◆ **INFORMATION PROVIDED**:
-*-

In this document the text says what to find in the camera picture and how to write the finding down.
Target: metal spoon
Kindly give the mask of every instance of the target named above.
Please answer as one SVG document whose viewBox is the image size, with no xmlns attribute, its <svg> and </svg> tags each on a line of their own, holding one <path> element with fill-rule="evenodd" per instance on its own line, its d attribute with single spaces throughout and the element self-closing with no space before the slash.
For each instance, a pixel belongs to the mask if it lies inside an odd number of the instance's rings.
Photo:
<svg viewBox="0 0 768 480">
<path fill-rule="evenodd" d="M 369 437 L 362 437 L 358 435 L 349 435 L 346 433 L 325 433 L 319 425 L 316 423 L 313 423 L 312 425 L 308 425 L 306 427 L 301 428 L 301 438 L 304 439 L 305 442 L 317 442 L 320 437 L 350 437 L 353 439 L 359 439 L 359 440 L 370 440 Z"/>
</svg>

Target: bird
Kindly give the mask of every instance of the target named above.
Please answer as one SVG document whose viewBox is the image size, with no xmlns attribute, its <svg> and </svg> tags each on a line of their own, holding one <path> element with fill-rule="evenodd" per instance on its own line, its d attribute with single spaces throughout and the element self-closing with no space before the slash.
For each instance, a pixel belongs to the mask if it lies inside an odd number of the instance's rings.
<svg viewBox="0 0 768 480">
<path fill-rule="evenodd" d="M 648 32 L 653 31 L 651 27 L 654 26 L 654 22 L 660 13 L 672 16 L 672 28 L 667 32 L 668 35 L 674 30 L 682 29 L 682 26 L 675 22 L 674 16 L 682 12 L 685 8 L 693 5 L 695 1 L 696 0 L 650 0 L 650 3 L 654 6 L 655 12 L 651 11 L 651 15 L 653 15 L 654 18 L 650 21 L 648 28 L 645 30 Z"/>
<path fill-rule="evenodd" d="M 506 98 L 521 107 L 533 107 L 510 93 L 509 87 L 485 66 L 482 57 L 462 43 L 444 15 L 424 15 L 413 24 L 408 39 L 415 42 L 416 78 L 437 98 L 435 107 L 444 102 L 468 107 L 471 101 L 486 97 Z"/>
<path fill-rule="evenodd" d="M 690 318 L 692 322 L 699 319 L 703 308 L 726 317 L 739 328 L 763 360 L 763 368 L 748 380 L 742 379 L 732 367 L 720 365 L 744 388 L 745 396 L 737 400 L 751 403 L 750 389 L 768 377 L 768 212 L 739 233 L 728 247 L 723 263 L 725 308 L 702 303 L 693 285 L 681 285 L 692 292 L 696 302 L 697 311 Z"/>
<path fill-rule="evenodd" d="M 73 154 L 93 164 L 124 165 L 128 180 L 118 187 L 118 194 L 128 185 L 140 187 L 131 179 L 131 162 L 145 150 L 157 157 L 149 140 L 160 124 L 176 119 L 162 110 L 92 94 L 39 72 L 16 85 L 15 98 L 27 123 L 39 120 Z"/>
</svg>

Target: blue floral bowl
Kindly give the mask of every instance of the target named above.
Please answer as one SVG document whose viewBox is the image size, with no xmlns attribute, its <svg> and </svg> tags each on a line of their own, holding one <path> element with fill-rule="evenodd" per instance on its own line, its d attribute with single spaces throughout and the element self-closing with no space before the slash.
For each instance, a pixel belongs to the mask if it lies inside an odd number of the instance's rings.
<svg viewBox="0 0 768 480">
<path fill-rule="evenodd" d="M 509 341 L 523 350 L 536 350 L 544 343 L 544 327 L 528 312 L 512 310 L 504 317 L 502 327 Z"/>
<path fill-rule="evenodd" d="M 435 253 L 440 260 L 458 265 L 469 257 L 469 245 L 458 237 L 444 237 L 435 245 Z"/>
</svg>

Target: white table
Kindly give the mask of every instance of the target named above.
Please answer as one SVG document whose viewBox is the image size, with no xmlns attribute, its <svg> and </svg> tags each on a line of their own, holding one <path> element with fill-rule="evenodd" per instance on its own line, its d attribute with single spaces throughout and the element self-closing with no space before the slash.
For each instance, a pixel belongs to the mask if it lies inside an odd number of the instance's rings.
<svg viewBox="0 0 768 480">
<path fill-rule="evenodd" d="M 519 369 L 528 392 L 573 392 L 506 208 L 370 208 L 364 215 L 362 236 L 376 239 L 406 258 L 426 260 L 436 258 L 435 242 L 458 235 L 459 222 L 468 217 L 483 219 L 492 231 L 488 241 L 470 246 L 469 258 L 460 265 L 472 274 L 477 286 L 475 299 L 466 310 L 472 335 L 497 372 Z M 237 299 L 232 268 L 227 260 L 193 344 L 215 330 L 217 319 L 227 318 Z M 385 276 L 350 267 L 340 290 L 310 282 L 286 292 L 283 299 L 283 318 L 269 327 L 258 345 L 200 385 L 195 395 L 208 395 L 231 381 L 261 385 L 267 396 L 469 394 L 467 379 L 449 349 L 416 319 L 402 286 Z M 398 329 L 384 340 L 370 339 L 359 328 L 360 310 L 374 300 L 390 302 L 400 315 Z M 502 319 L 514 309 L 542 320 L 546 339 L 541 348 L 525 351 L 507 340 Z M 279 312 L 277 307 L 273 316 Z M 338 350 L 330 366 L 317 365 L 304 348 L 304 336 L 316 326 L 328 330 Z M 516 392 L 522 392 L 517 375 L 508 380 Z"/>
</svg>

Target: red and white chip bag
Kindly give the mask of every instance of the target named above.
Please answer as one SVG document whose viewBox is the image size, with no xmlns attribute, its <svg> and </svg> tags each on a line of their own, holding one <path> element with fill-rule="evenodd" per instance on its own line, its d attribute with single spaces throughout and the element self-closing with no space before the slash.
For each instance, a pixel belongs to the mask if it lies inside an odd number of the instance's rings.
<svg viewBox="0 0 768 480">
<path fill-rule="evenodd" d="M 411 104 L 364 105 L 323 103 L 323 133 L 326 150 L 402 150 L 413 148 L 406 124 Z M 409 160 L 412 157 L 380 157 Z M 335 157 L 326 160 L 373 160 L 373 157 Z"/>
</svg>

-*-

◆ **PROBLEM**:
Exactly as they stand above, write out the entries.

◆ **SOLUTION FOR THIS EXERCISE**:
In this document the text says what to find in the camera picture and how to write the finding down.
Target: metal spoon
Kindly give the mask of every instance of the target named above.
Please answer as one SVG document whose viewBox is the image size, with no xmlns attribute, its <svg> and </svg> tags each on a line of their own, holding one <path> element with fill-rule="evenodd" per instance on its own line, its d attribute with single spaces throughout and the element self-closing with no space before the slash.
For each instance, a pixel belongs to the mask if it lies inside an odd number of the instance's rings.
Photo:
<svg viewBox="0 0 768 480">
<path fill-rule="evenodd" d="M 369 437 L 362 437 L 358 435 L 349 435 L 346 433 L 325 433 L 319 425 L 316 423 L 313 423 L 312 425 L 308 425 L 306 427 L 301 428 L 301 438 L 304 439 L 305 442 L 317 442 L 320 437 L 350 437 L 353 439 L 359 439 L 359 440 L 370 440 Z"/>
</svg>

Target: bird
Kindly give the mask of every instance of the target named above.
Please answer as one SVG document whose viewBox is the image size, with no xmlns attribute, its <svg> and </svg> tags each on a line of their own, holding one <path> element with fill-rule="evenodd" per instance on its own line, its d attribute with single spaces throughout and the element self-closing with no space before the slash.
For each instance, a pixel belongs to the mask if it lies inside an odd number of the instance's rings.
<svg viewBox="0 0 768 480">
<path fill-rule="evenodd" d="M 648 32 L 653 31 L 651 27 L 654 26 L 654 22 L 660 13 L 672 16 L 672 28 L 667 32 L 668 35 L 674 30 L 682 29 L 682 26 L 675 22 L 674 16 L 682 12 L 685 8 L 693 5 L 695 1 L 696 0 L 650 0 L 650 3 L 654 6 L 655 12 L 651 11 L 651 15 L 653 15 L 654 18 L 650 21 L 648 28 L 645 30 Z"/>
<path fill-rule="evenodd" d="M 506 98 L 521 107 L 533 107 L 510 93 L 509 87 L 485 66 L 482 57 L 462 43 L 444 15 L 424 15 L 413 24 L 408 39 L 415 42 L 416 78 L 437 98 L 435 107 L 444 102 L 468 107 L 471 101 L 486 97 Z"/>
<path fill-rule="evenodd" d="M 690 318 L 692 322 L 699 319 L 703 308 L 726 317 L 739 328 L 763 360 L 763 368 L 748 380 L 742 379 L 732 367 L 720 365 L 744 388 L 745 396 L 737 400 L 751 403 L 750 389 L 768 377 L 768 212 L 739 233 L 728 247 L 723 263 L 725 308 L 702 303 L 693 285 L 681 285 L 692 292 L 696 302 L 697 311 Z"/>
<path fill-rule="evenodd" d="M 73 154 L 93 164 L 124 165 L 128 180 L 118 187 L 118 194 L 128 185 L 140 187 L 131 179 L 131 162 L 145 150 L 157 157 L 149 140 L 160 124 L 176 119 L 162 110 L 92 94 L 39 72 L 16 85 L 15 98 L 27 123 L 39 120 Z"/>
</svg>

Target: blue floral bowl
Kindly give the mask of every instance of the target named above.
Please answer as one SVG document whose viewBox is the image size, with no xmlns attribute, its <svg> and </svg> tags each on a line of their own, holding one <path> element with fill-rule="evenodd" per instance on its own line, its d attribute with single spaces throughout and the element self-closing with no space before the slash.
For each instance, a pixel belongs to the mask if it lies inside an odd number of the instance's rings.
<svg viewBox="0 0 768 480">
<path fill-rule="evenodd" d="M 509 341 L 523 350 L 536 350 L 544 343 L 544 327 L 528 312 L 512 310 L 504 317 L 502 327 Z"/>
<path fill-rule="evenodd" d="M 435 253 L 440 260 L 458 265 L 469 257 L 469 245 L 458 237 L 444 237 L 435 245 Z"/>
</svg>

Target: white table
Kindly give the mask of every instance of the target named above.
Please answer as one SVG document whose viewBox is the image size, with no xmlns attribute, its <svg> and </svg> tags each on a line of their own, holding one <path> element with fill-rule="evenodd" per instance on its own line, its d attribute with single spaces throughout and the element self-closing with no space before the slash.
For each instance, a pixel belongs to the mask if it lies inside an odd number of the instance's rings.
<svg viewBox="0 0 768 480">
<path fill-rule="evenodd" d="M 519 369 L 528 392 L 573 392 L 506 208 L 370 208 L 364 215 L 362 236 L 376 239 L 406 258 L 426 260 L 436 258 L 435 242 L 458 235 L 459 222 L 468 217 L 483 219 L 492 231 L 488 241 L 470 246 L 469 258 L 460 265 L 472 274 L 477 286 L 475 299 L 466 310 L 472 335 L 497 372 Z M 237 299 L 232 268 L 227 260 L 193 344 L 215 330 L 217 319 L 227 318 Z M 385 276 L 350 267 L 340 290 L 310 282 L 286 292 L 283 299 L 283 318 L 269 327 L 258 345 L 200 385 L 195 395 L 208 395 L 231 381 L 261 385 L 267 396 L 469 394 L 467 379 L 449 349 L 416 319 L 402 286 Z M 398 329 L 384 340 L 370 339 L 359 328 L 360 310 L 374 300 L 390 302 L 400 315 Z M 502 319 L 514 309 L 542 320 L 546 339 L 541 348 L 525 351 L 507 340 Z M 279 312 L 277 307 L 273 316 Z M 338 350 L 330 366 L 317 365 L 304 348 L 304 336 L 316 326 L 328 330 Z M 516 392 L 522 392 L 517 375 L 508 380 Z"/>
</svg>

Target: red and white chip bag
Kindly give the mask of every instance of the target named above.
Please answer as one SVG document whose viewBox is the image size, with no xmlns attribute, its <svg> and </svg> tags each on a line of their own, holding one <path> element with fill-rule="evenodd" per instance on its own line, its d attribute with single spaces throughout and the element self-closing with no space before the slash.
For each instance, a pixel belongs to the mask if it lies inside an odd number of the instance's rings.
<svg viewBox="0 0 768 480">
<path fill-rule="evenodd" d="M 411 104 L 364 105 L 323 103 L 323 133 L 326 150 L 402 150 L 413 148 L 406 124 Z M 409 160 L 412 157 L 380 157 Z M 335 157 L 326 160 L 373 160 L 373 157 Z"/>
</svg>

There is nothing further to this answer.